I must confess that there have been countless times I have not believed there could be healing, whether relationally or physically. The heartbreak and disappointment seemed overpowering and all I saw was neverending pain. Although it was in this state of brokenness that my friends carried me. No matter how much I argued or tried to ignore the truth shared in love because I could only see the here and now, they kept showing up and listening, as well as seeking the will of God for me and my future. They believed with and for me, until I could believe for myself. And the beautiful thing is in time, their words of love and truth became my reality.

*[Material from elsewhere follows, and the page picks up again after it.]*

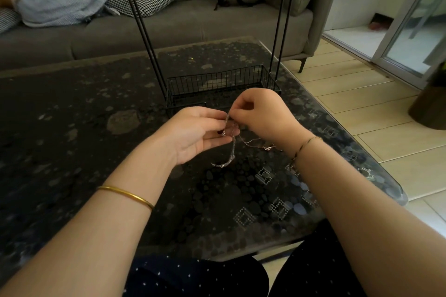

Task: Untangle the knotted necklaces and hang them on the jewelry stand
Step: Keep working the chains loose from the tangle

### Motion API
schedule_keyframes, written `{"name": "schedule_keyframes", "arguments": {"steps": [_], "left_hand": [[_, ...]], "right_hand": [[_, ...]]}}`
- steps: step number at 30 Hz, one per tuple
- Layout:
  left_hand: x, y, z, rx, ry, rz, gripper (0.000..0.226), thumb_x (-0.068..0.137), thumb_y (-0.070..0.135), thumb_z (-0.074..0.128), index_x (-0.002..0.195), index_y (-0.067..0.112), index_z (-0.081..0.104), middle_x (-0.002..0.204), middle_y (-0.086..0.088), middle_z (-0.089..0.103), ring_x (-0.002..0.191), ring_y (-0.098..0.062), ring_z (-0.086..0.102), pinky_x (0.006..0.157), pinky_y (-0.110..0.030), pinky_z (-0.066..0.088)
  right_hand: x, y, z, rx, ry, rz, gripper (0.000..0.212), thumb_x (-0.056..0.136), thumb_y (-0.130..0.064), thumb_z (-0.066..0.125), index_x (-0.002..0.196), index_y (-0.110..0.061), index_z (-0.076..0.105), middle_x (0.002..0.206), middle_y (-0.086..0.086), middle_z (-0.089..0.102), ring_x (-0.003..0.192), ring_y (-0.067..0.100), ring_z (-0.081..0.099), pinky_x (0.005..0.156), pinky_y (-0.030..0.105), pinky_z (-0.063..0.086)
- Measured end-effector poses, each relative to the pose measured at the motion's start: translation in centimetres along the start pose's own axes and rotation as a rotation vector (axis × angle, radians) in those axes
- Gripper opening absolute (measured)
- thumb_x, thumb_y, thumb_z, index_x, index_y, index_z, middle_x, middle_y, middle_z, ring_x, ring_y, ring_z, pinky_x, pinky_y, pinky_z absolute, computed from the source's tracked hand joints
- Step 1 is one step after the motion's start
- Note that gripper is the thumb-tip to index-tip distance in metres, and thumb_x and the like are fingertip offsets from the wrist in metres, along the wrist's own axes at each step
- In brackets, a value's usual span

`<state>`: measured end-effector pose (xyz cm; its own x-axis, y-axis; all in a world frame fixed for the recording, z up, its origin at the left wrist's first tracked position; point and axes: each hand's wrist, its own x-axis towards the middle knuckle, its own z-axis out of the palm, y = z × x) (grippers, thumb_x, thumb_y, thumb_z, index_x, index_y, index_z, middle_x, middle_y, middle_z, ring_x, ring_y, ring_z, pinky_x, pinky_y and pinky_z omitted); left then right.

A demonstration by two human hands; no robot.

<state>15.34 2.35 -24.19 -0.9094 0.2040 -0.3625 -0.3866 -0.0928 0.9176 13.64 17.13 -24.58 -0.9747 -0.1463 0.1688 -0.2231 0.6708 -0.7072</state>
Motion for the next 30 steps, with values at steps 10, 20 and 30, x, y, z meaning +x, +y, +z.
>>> {"name": "schedule_keyframes", "arguments": {"steps": [10, 20, 30], "left_hand": [[0.31, -0.20, -0.20, 0.131, 0.129, 0.069, 0.021, 0.091, -0.009, 0.052, 0.105, 0.005, 0.059, 0.101, -0.020, 0.067, 0.083, -0.021, 0.072, 0.067, -0.027, 0.060], [0.69, -0.40, -0.20, 0.470, 0.215, 0.175, 0.021, 0.098, 0.007, 0.048, 0.093, 0.020, 0.064, 0.091, -0.004, 0.067, 0.073, -0.008, 0.062, 0.066, -0.024, 0.052], [0.49, -0.20, 0.08, 0.453, 0.255, 0.154, 0.026, 0.102, 0.013, 0.040, 0.095, 0.018, 0.064, 0.079, -0.002, 0.064, 0.060, -0.007, 0.057, 0.055, -0.020, 0.047]], "right_hand": [[-0.23, -0.20, -0.32, 0.255, -0.106, 0.168, 0.016, 0.091, -0.008, 0.053, 0.076, -0.014, 0.056, 0.074, 0.005, 0.064, 0.059, 0.011, 0.055, 0.046, 0.017, 0.042], [-0.07, 0.01, -0.41, 0.460, -0.187, 0.302, 0.016, 0.093, -0.007, 0.049, 0.083, -0.016, 0.057, 0.071, 0.001, 0.055, 0.061, 0.009, 0.054, 0.058, 0.022, 0.046], [0.07, 0.25, -0.48, 0.566, -0.215, 0.326, 0.024, 0.092, 0.004, 0.041, 0.085, -0.013, 0.057, 0.074, 0.006, 0.060, 0.061, 0.012, 0.064, 0.056, 0.022, 0.052]]}}
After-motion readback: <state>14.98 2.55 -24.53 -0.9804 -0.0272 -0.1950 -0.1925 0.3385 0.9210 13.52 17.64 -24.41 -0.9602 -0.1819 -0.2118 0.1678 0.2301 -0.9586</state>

So today I ask, “Do you have someone in your life who displays these traits of friendship like Naomi and Ruth?” A friend who is willing to show up for you and listen? A friend who prays and believes the best for you until you can believe it for yourself? If you do, praise God for them and take a minute to dial the phone or write a message, thanking your friend. Although if you do not, take heart and begin praying for God to give you one or two or even three who will not only love you, but above all, love HIM. I promise He is faithful and will come through. In the meantime, do your best to start becoming the friend to which someone else is longing.